A steady government loyalist, Oliver Ryan has spent recent weeks voting with Labour on defence — backing the government's position on the Armed Forces Bill and supporting the PM's amended motion on defence spending over the opposition's version. He has no rebel votes since entering parliament in 2024, making him a 100% party-line voter. His most visible recent advocacy has been local: raising Burnley railway station's condition directly at Prime Minister's Questions in March 2026, securing a ministerial meeting commitment from Keir Starmer, and backing a college bid for an advanced manufacturing hub in the constituency.

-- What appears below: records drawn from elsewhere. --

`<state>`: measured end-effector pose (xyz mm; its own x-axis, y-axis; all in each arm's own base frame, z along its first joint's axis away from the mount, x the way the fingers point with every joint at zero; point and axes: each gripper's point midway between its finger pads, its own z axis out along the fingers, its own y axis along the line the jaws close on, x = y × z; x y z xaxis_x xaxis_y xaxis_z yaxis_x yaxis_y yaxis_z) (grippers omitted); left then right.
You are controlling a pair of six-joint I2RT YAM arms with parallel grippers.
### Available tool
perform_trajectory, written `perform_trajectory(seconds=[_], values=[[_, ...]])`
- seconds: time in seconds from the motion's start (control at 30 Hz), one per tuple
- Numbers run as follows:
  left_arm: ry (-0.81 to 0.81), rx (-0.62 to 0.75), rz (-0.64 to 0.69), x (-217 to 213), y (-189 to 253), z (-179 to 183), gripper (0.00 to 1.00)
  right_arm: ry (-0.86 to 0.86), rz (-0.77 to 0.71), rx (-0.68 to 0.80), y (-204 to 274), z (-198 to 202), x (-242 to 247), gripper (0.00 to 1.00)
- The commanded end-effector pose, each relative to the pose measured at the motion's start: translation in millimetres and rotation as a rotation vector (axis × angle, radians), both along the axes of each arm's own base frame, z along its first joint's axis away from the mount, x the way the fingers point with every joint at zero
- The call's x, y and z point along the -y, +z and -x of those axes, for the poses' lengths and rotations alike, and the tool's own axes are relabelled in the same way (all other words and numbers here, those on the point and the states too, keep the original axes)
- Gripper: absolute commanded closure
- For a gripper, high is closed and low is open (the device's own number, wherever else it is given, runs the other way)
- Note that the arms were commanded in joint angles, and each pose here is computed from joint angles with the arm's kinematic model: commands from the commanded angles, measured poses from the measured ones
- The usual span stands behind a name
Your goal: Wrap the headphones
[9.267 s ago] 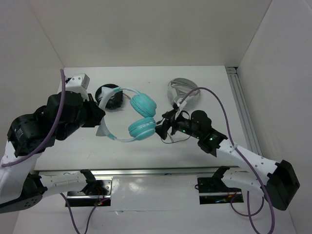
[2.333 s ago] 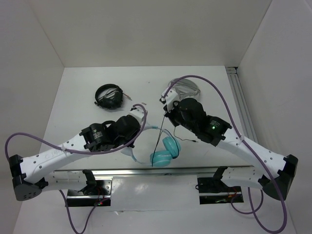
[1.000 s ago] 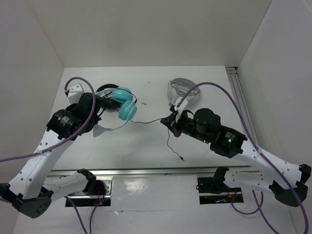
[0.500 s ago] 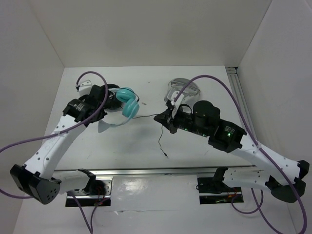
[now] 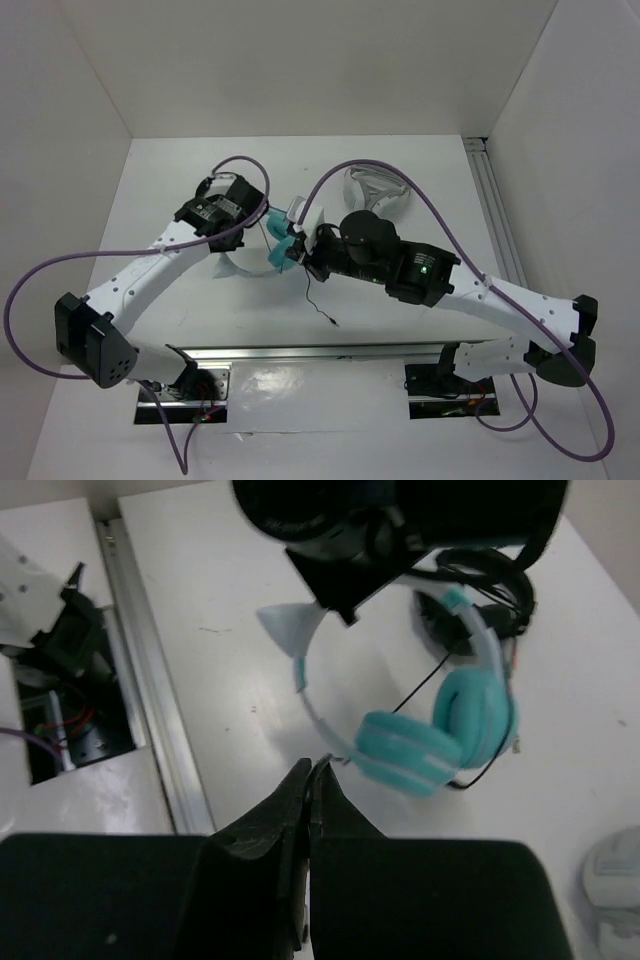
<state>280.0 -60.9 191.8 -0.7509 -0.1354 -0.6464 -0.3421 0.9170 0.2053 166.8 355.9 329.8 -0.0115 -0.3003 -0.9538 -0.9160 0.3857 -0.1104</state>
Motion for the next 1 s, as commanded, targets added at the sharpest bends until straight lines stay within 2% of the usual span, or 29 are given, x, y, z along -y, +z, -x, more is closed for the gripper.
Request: perform_trajectory(seconds=[0.0, 0.07, 0.2, 0.43, 0.6, 0.8, 0.97], values=[[-0.271, -0.012, 0.028, 43, -9, -8, 1.0, -0.137, -0.037, 0.144, 47, -25, 18, 1.0], [-0.362, -0.066, 0.058, 60, -21, 2, 1.0, -0.174, -0.009, 0.166, 47, -33, 26, 1.0], [-0.528, -0.145, 0.011, 86, -43, 27, 1.0, -0.266, 0.013, 0.189, 49, -63, 47, 1.0], [-0.736, -0.125, 0.056, 120, -37, 69, 1.0, -0.434, 0.13, 0.235, 27, -90, 90, 1.0], [-0.741, -0.116, 0.037, 113, -17, 95, 1.0, -0.568, 0.214, 0.282, 24, -107, 123, 1.0], [-0.756, -0.11, 0.028, 113, 8, 115, 1.0, -0.709, 0.223, 0.303, 32, -136, 159, 1.0], [-0.832, -0.112, 0.091, 122, 22, 123, 1.0, -0.676, 0.21, 0.29, 21, -145, 158, 1.0]])
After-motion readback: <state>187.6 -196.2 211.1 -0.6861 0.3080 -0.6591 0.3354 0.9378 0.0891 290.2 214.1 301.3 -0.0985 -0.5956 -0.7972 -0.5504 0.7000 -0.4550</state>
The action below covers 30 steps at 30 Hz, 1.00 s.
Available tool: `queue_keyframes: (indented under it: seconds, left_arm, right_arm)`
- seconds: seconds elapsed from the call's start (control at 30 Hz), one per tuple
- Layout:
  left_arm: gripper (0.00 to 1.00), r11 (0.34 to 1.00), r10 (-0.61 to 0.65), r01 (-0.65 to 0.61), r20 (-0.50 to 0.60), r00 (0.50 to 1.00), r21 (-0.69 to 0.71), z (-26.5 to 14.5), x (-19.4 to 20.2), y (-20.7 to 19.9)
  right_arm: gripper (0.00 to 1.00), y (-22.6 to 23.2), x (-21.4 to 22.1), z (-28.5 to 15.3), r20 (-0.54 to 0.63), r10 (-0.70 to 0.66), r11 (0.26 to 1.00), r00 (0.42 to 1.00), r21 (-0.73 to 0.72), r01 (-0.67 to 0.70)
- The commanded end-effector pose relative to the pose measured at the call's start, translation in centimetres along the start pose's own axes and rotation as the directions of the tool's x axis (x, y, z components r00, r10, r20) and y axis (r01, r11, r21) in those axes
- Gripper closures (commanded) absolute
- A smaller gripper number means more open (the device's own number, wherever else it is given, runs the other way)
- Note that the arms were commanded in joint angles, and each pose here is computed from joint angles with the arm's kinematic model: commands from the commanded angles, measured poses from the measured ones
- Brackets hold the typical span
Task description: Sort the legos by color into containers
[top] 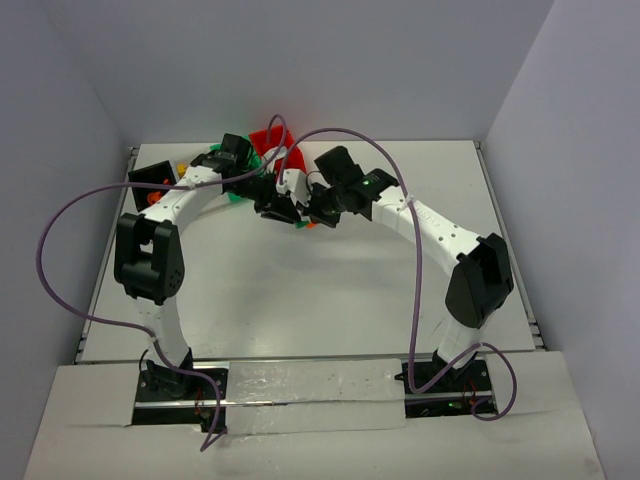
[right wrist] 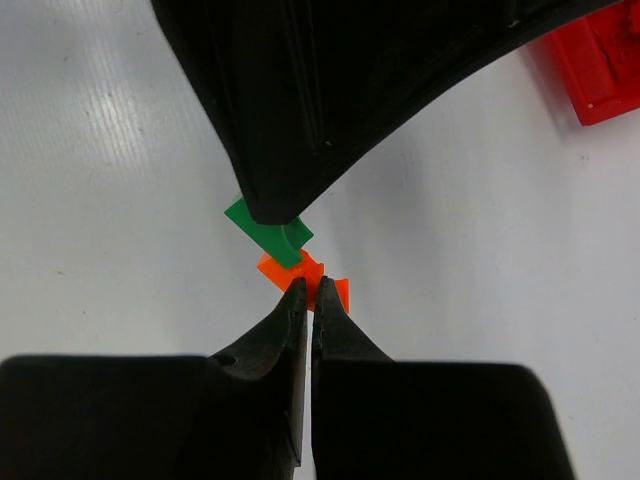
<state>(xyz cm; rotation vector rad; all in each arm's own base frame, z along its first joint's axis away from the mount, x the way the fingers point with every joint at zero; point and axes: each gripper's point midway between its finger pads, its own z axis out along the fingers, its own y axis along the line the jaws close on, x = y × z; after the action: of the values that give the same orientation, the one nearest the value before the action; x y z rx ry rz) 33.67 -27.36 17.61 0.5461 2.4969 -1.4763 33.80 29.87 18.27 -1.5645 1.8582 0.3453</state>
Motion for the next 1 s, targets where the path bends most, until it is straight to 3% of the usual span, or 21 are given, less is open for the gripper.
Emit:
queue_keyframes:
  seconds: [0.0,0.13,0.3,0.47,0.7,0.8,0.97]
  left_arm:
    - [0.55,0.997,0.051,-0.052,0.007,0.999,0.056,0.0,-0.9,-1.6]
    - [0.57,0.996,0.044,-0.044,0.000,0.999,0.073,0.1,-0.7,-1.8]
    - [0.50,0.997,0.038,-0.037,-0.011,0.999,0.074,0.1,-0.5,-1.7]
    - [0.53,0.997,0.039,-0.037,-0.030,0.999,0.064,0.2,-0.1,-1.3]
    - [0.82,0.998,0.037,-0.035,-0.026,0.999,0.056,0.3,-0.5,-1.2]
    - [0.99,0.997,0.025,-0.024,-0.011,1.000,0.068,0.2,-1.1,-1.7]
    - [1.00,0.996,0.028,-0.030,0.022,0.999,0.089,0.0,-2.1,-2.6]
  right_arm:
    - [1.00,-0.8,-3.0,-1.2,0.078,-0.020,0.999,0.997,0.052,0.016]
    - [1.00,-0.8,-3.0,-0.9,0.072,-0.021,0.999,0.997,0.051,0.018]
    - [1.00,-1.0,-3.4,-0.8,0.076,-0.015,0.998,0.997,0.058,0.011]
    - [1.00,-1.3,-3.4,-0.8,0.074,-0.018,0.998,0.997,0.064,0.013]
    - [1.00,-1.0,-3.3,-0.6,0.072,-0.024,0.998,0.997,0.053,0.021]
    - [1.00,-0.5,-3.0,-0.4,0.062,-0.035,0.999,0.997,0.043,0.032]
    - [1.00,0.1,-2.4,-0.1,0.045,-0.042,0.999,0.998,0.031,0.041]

Ryan participates in 82% of votes — slightly below the Commons average — and has contributed to 83 debates, with economy and jobs the dominant theme, followed by defence, fiscal policy, and social care. His stance data shows strong alignment with Labour on workers' rights and progressive taxation, but low scores on parliamentary scrutiny, civil liberties, and pro-business measures, suggesting he votes consistently with the government's programme rather than with cross-party reform instincts. One notable divergence from his parliamentary colleagues: he is more supportive of assisted dying access than the average Labour MP — around 31 percentage points above the party — and less inclined toward restrictions on it.
Ryan sits on no select committees. His news coverage, largely in the Burnley Express, reflects a consistent local focus — cavity wall insulation compensation, youth unemployment, and anti-racism messaging — rather than national profile-building. The high volume of recent news articles (96 in 90 days) carries near-zero average sentiment score, meaning most coverage is routine local reporting rather than strongly positive or negative. Parliamentary speech data runs to May 2026.